## Requirement
When the line with "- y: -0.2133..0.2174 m" turns up below, begin repeating exactly, and carry on through the line with "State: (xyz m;"; no pictures go into the copy.

## Given entries
+ + + + + + +

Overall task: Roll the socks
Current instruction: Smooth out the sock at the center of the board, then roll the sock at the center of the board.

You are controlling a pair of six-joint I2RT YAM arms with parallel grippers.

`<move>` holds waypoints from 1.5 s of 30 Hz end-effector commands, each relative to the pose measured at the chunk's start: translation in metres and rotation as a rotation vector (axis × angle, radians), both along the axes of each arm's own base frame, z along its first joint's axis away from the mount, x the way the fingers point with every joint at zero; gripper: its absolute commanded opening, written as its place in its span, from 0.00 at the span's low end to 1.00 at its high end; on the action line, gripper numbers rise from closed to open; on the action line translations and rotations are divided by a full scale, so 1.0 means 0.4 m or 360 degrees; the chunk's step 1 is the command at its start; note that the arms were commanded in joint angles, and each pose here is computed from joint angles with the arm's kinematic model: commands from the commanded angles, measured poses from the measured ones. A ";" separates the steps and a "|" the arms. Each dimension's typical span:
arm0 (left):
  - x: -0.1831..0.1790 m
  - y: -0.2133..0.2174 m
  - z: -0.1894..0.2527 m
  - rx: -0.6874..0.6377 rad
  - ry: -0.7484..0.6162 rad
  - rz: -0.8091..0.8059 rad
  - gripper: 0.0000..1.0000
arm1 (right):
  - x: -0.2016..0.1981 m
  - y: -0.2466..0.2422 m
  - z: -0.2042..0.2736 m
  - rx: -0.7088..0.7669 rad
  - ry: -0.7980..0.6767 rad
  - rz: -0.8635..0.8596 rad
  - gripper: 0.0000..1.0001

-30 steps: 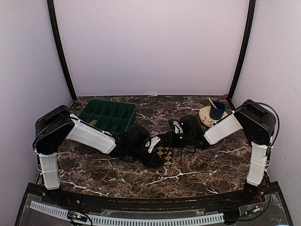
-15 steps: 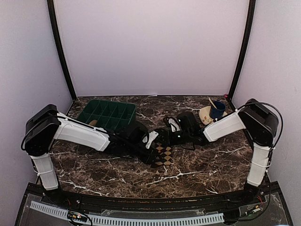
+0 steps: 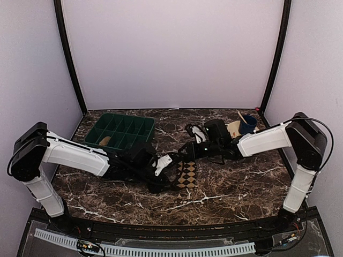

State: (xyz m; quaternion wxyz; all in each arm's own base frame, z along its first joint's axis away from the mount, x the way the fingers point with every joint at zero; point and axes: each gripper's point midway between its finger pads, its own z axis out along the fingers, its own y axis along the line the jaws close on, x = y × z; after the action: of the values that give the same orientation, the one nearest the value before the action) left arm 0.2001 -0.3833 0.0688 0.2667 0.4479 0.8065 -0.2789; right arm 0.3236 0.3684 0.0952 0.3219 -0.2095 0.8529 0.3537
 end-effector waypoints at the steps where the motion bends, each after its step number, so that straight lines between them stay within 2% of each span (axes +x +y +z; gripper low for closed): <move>1: -0.033 0.018 0.025 0.0038 -0.0223 -0.0179 0.44 | 0.013 -0.023 0.039 -0.0090 -0.0117 -0.0043 0.48; 8: -0.077 -0.002 0.022 0.0113 -0.0480 -0.0369 0.46 | 0.007 -0.082 0.037 -0.0190 -0.0168 -0.0145 0.49; 13: -0.083 -0.031 0.000 0.0245 -0.0716 -0.0470 0.47 | -0.008 -0.112 0.039 -0.0212 -0.0175 -0.0181 0.49; 16: -0.070 -0.038 -0.025 0.0357 -0.0842 -0.0494 0.47 | -0.019 -0.126 0.040 -0.0216 -0.0178 -0.0195 0.50; 24: -0.012 -0.063 -0.025 0.0456 -0.1125 -0.0492 0.47 | -0.046 -0.155 0.061 -0.0194 -0.0196 -0.0221 0.50; 31: 0.003 -0.085 -0.029 0.0480 -0.1206 -0.0539 0.47 | -0.062 -0.169 0.083 -0.0167 -0.0209 -0.0231 0.50; 45: 0.003 -0.054 -0.087 0.0571 -0.1040 -0.0649 0.41 | -0.071 -0.185 0.105 -0.0174 -0.0235 -0.0245 0.51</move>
State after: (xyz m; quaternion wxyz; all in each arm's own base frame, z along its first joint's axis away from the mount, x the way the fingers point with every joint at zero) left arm 0.2014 -0.4075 0.0362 0.3836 0.6930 0.6100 -0.0202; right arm 0.2963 0.2946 0.1248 0.3824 -0.1886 0.8661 0.2608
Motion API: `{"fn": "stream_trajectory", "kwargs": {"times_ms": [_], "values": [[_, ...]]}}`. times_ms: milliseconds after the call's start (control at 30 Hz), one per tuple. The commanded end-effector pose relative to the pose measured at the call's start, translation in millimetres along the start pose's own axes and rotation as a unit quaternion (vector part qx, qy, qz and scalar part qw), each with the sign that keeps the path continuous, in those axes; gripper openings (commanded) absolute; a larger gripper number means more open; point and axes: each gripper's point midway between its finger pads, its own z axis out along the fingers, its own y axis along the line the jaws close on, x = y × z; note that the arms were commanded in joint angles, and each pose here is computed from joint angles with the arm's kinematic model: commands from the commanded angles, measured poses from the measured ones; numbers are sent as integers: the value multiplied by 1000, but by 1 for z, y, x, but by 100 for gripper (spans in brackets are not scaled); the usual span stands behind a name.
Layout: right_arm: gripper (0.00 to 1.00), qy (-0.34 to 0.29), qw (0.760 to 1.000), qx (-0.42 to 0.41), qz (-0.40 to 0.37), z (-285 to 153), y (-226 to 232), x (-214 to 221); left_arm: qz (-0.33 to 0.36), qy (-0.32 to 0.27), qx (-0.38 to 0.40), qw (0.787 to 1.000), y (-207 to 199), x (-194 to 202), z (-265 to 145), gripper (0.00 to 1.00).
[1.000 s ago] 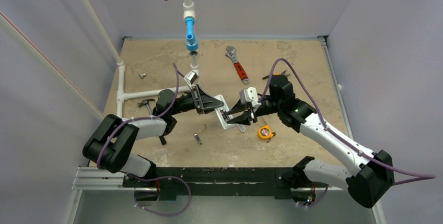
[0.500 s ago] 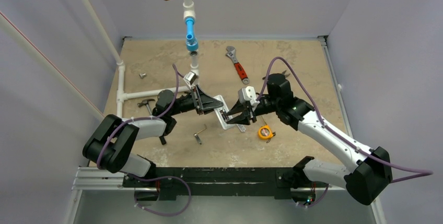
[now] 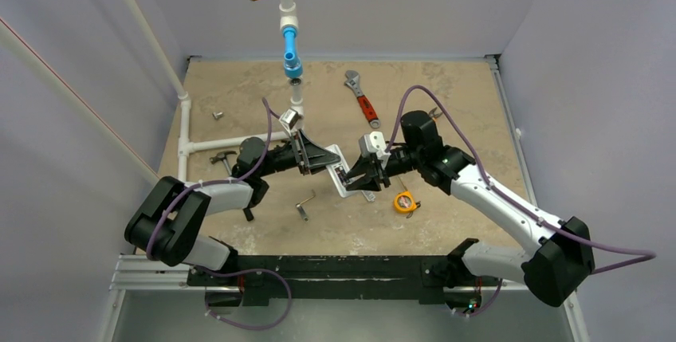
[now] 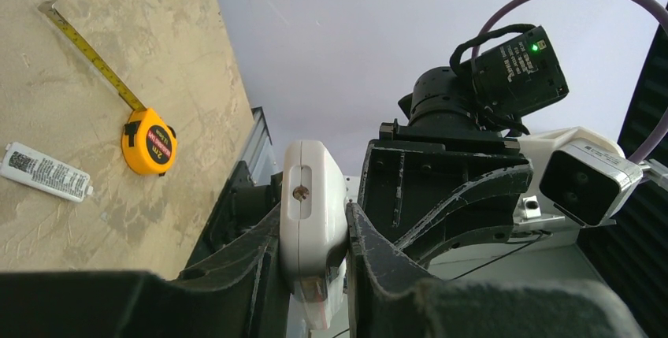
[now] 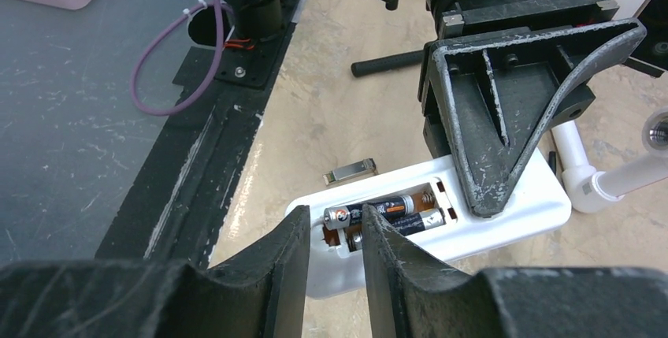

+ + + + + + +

## Output of the task
  - y: -0.2133..0.2174 m
  - z: -0.1894..0.2527 m
  - rx: -0.6874..0.6377 rad
  - ry: -0.7484..0.6162 rad
  - rz: -0.8091..0.8059 rad
  - gripper: 0.0000..1.0000
arm1 (right):
  - x: -0.2016..0.1981 m
  - y: -0.2466..0.2422 m
  - z: -0.2042..0.2736 m
  - rx: -0.7088..0.7669 rad
  - ry: -0.7980..0.6767 rad
  - rz: -0.8635..0.8596 rad
  - gripper: 0.0000..1.0001

-30 steps: 
-15 steps: 
+0 steps: 

State: (xyz m; quaternion wxyz; all in each arm's own base frame, z along its first joint's axis away from the mount, x the way the fingers point with every joint at zero; point and axes: each gripper's point midway between its finger pads, its own z axis out along the fingers, its own y axis along the line the jaws close on, x = y × z; after the action: of the values that give the same orientation, the one nearest the value before the action) left arm 0.2001 -0.3833 0.0688 0.2667 0.4479 0.8065 -0.2789; right arm 0.3236 0.3684 0.0952 0.3219 -0.2095 0.8529 0.3537

Nothing else belongs in this output.